- Relator(a)
- Ministra Assusete Magalhães
- Órgão julgador
- Segunda Turma
- Data do julgamento
- 22/06/2020
- Data de publicação
- 25/06/2020
STJ – Acórdão, Rel. Ministra Assusete Magalhães, Segunda Turma, j. 22/06/2020, p. 25/06/2020
TRIBUTÁRIO E PROCESSUAL CIVIL. AGRAVO INTERNO NO AGRAVO EM RECURSO ESPECIAL. EXECUÇÃO FISCAL. PENHORA SOBRE FATURAMENTO. PERCENTUAL FIXADO. CONTINUIDADE DAS ATIVIDADES. CONTROVÉRSIA RESOLVIDA, PELO TRIBUNAL DE ORIGEM, À LUZ DAS PROVAS DOS AUTOS. IMPOSSIBILIDADE DE REVISÃO, NA VIA ESPECIAL. SÚMULA 7/STJ. AGRAVO INTERNO IMPROVIDO. I. Agravo interno aviado contra decisão que julgara recurso interposto contra decisum publicado na vigência do CPC/2015. II. Na origem, trata-se de Agravo de Instrumento, interposto pela ora agravante, em face de decisão que deferiu a penhora de 3% sobre o seu faturamento bruto mensal.
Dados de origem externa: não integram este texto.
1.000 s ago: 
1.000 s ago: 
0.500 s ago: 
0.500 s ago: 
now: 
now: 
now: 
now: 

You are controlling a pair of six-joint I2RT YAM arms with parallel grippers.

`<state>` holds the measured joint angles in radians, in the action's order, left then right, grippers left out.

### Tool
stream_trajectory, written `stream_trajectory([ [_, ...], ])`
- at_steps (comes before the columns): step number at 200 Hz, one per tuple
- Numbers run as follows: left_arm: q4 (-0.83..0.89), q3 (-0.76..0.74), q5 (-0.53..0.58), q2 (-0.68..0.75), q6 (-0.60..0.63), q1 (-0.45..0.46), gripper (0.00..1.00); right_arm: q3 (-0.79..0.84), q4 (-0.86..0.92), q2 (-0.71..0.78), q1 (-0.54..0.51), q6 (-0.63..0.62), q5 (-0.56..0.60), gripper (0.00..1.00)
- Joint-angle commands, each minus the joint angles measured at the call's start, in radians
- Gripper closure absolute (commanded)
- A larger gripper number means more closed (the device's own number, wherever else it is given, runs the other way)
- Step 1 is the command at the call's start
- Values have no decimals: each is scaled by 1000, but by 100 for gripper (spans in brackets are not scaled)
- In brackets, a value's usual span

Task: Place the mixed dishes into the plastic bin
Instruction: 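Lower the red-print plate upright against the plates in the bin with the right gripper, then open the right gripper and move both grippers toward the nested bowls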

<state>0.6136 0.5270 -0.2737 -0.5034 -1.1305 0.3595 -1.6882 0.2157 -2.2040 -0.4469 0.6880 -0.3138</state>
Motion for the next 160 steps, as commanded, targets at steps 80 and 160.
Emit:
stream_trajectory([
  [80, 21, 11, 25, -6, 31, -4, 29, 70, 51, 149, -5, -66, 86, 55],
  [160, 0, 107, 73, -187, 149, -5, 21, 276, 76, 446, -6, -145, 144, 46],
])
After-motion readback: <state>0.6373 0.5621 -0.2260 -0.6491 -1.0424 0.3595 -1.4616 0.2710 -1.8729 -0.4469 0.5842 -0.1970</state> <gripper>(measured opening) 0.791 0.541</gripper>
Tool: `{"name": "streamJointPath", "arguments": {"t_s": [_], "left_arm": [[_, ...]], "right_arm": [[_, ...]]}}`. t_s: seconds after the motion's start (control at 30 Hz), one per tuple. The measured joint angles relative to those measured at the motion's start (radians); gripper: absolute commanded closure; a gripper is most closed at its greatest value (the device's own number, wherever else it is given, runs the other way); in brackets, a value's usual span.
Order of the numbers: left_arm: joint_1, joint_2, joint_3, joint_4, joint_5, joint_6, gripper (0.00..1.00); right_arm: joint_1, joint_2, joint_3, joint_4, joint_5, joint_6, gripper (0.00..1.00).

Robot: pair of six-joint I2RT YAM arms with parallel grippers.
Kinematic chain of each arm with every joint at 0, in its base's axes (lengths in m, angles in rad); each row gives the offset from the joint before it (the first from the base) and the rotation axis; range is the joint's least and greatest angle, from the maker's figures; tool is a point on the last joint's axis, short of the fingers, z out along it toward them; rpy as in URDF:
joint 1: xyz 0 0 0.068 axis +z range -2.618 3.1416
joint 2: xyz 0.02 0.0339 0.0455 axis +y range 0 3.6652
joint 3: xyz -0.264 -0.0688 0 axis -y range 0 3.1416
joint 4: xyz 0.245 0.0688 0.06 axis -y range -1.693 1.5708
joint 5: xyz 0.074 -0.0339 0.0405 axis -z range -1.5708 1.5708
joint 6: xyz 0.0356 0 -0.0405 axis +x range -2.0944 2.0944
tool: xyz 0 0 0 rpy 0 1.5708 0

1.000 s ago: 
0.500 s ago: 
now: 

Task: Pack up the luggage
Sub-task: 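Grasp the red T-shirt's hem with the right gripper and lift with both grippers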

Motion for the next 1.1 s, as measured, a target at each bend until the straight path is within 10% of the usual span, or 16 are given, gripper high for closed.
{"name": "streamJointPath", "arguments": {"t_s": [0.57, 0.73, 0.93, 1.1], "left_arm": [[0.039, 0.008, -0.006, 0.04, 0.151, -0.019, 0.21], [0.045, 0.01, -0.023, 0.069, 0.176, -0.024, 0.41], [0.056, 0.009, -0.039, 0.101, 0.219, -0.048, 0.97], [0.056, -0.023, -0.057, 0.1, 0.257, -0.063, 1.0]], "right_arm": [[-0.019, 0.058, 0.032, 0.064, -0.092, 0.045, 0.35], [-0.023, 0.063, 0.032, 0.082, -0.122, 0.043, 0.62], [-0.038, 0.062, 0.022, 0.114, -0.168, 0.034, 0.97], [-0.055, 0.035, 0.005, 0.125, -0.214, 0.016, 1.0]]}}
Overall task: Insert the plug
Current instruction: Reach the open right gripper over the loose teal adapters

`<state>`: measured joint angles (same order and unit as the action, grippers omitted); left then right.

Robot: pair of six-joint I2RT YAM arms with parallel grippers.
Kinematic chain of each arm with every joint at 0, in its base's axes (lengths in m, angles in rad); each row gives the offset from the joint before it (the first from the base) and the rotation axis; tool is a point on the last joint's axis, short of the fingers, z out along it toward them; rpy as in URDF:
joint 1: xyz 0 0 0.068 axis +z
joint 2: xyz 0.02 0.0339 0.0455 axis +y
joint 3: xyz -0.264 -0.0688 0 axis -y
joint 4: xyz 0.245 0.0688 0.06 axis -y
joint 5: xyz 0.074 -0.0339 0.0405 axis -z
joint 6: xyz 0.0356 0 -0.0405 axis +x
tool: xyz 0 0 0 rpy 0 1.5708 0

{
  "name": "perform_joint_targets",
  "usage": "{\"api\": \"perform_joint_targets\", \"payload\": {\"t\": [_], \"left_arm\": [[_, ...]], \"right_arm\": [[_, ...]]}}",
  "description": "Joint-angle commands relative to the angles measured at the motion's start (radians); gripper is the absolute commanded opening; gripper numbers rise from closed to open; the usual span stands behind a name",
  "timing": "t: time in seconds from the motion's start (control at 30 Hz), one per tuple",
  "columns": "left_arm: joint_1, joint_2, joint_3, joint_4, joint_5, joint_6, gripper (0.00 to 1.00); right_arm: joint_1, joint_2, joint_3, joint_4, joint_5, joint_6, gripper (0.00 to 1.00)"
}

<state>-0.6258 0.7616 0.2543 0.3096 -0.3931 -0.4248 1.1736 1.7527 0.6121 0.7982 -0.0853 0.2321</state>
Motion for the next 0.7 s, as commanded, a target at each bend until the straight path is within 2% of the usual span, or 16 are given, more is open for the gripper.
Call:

III. O Tribunal de origem, com base no exame dos elementos fáticos dos autos, negou provimento ao recurso, consignando que, "tendo em vista que dos documentos juntados aos autos não é possível aferir que o percentual fixado é impeditivo do funcionamento da empresa e considerando que tal percentual está de acordo com os parâmetros aceitos pela jurisprudência, não vejo motivo para reformar a decisão agravada". IV. O entendimento firmado pelo Tribunal a quo, no sentido de que não restou comprovado que o percentual fixado inviabiliza a continuidade das atividades empresariais, não pode ser revisto, pelo Superior Tribunal de Justiça, em sede de Recurso Especial, sob pena de ofensa ao comando inscrito na Súmula 7 desta Corte. Precedentes do STJ. V. Agravo interno improvido. (AgInt no AREsp n. 1.596.207/RJ, relatora Ministra Assusete Magalhães, Segunda Turma, julgado em 22/6/2020, DJe de 25/6/2020.)